For three years, Dr. Wang investigated more than 150 companies, negotiating, evaluating and then advising the home office about potential joint venture partners. The downside was he was only able to spend four months with his family in New Jersey. And, China always kept the bigger percentage of the joint venture deals. “But it was a very good period of economic growth,” he smiles, adding that the Asian financial crisis that reached China three years ago has left the country currently in a recession.
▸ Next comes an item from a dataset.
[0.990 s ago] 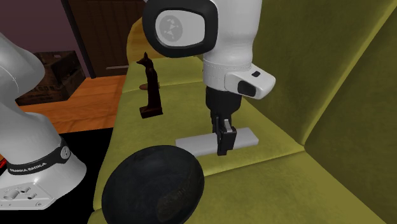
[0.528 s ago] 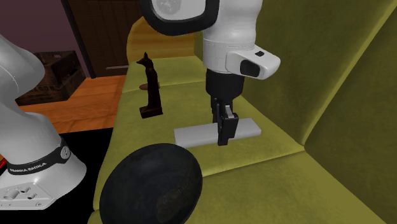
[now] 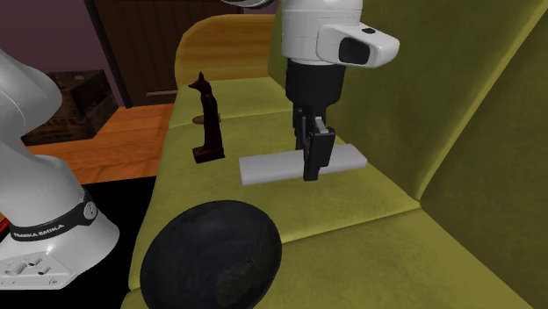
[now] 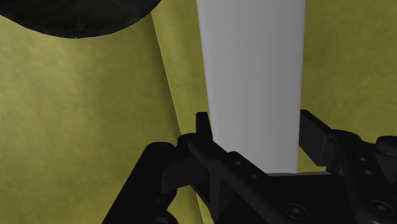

Still, by 1996, Dr. Wang was ready to move on. He spent three years in Hong Kong, commuting bimonthly to Amsterdam, for a multinational company based in The Netherlands. And then last September, with an offer of stock options, he became executive vice president of Rogerson International Group in Hong Kong, an investment and trading start-up specializing in healthcare, biopharmaceuticals and electronics in the greater China area. Yet with all his experience, like anybody in a new job, Dr. Wang is anxious: “It’s a lot of pressure. I must perform.”
He will still enjoy only four months at home in New Jersey, and continue to miss bagels, The New York Times and movies on Sundays when he’s away. But the end is in sight. “I will retire at 65, and my wife and I will split our time between Beijing and New Jersey. I hope U.S. and Chinese relations are better by then, but I think it is always going to be a love/hate relationship,” he says.